Groizeleau thinks the clubs are also crucial to boosting recruitment. “It’s true that we need people to take up refereeing,” she said. “We need to be closer to the clubs and the game. In other words, we need to stop making referees separate from the pitch.

“If you are involved in your club, it might help to get the message across and encourage other people in the club to take up refereeing. That’s where the human side of passing on your passion to others comes in.”

She may not yet have what it takes to referee in the Top 14 (though it’s only a matter of time), but passion for what she does is one thing the quietly spoken Groizeleau does not lack. She’s fiercely proud of everything she has achieved to date.

“I wanted to pursue a career as a player but couldn’t. I ended up pursuing a career as a referee, experiencing incredible things, travelling the world, meeting lots of people.

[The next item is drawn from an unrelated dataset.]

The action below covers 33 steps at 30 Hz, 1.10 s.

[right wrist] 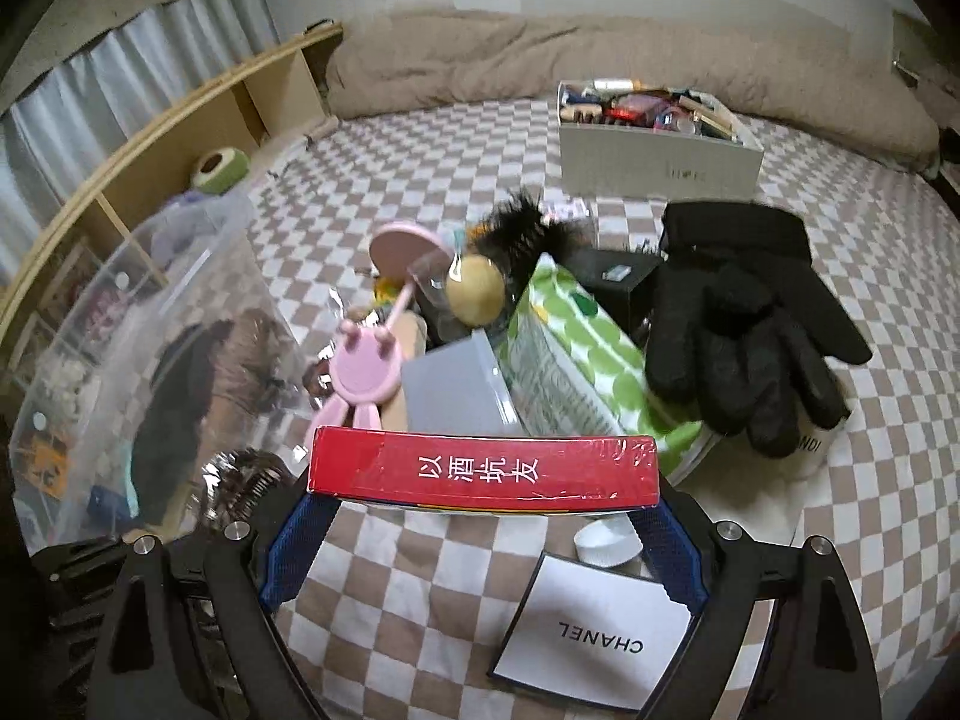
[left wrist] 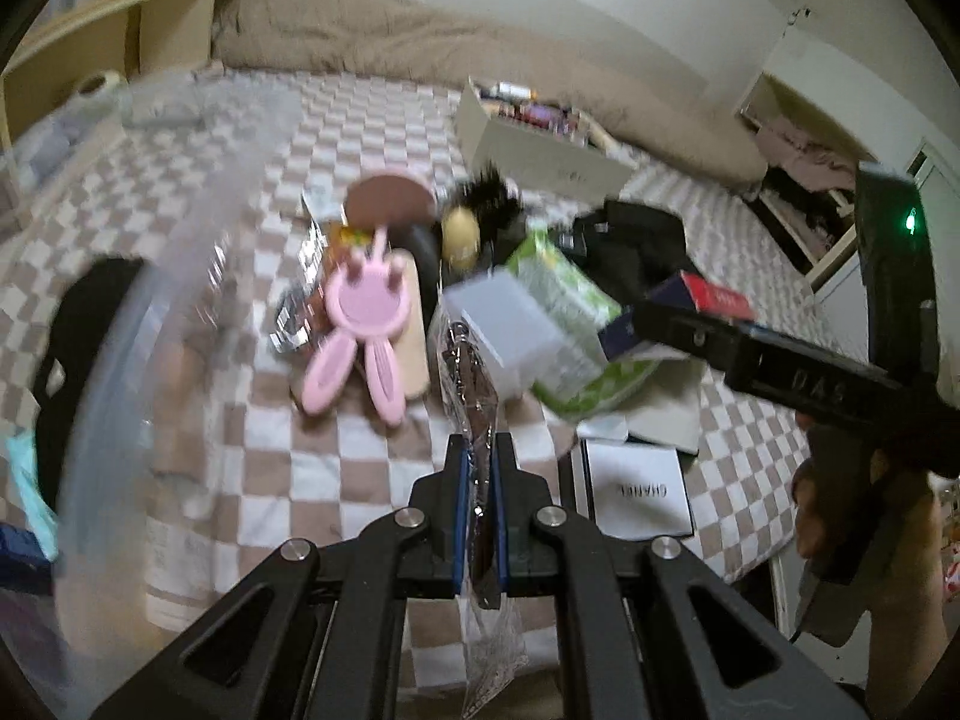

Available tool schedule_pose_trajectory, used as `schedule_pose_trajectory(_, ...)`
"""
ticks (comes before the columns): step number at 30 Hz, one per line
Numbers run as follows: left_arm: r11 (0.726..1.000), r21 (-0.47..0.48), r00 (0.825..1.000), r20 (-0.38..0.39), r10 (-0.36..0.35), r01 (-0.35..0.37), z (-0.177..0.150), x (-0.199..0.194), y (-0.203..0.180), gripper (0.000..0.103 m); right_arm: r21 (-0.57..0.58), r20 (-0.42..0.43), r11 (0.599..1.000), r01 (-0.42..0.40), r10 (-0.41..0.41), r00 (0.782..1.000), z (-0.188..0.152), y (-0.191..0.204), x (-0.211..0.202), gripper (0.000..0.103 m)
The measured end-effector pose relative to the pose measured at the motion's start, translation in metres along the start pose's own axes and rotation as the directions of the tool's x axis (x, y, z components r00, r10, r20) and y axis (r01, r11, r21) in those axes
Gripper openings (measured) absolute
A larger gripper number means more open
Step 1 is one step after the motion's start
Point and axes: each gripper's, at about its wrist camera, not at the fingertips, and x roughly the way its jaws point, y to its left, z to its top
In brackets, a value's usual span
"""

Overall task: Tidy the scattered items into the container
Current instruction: 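Lift the bagged cord and red box and carry both toward the clear container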

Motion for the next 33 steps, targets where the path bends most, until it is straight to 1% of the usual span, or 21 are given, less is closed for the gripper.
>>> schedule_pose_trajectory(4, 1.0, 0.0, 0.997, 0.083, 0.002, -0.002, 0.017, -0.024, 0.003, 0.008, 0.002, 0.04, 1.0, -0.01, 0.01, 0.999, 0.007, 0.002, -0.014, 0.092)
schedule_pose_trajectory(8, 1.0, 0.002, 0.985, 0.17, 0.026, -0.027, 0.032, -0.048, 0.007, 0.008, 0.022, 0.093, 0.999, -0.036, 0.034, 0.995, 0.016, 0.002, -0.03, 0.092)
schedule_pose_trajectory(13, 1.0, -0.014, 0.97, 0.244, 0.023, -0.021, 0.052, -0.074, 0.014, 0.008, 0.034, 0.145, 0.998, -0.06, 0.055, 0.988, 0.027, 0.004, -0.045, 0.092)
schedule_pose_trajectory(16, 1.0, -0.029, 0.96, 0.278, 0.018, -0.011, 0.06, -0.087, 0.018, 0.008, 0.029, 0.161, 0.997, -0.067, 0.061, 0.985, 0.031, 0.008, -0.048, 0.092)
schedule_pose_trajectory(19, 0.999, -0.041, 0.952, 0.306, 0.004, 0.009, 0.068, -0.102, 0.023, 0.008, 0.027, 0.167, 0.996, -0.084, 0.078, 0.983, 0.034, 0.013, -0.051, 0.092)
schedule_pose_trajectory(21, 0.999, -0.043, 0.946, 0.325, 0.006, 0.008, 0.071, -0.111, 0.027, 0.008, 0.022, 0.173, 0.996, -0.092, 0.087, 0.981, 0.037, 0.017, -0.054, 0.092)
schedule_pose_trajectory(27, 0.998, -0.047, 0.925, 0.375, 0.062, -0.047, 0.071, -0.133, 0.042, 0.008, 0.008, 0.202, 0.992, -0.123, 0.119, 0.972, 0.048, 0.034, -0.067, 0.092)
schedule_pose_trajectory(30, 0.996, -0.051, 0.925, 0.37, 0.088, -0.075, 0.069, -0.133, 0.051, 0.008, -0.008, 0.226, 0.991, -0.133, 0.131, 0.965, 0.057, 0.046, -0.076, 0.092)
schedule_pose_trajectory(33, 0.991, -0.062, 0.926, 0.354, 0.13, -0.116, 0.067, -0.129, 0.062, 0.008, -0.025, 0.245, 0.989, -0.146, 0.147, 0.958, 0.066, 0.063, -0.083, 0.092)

There are very few of us who can make a living from our passion, so it’s an important thing,” she said.

“I tell myself that I’m not yet at the end of my road and that I’ve still got lots of great things to experience and to share.

“For me, what’s important is that, over and above my personal project, it’s also a family project. It’s important that I have the support of my partner and my daughter, who fully share my passion.”

Groizeleau featured again in the Women’s Six Nations as assistant referee for England vs Wales last weekend, and will take charge of the penultimate-round clash between England and Ireland at Twickenham on 20th April.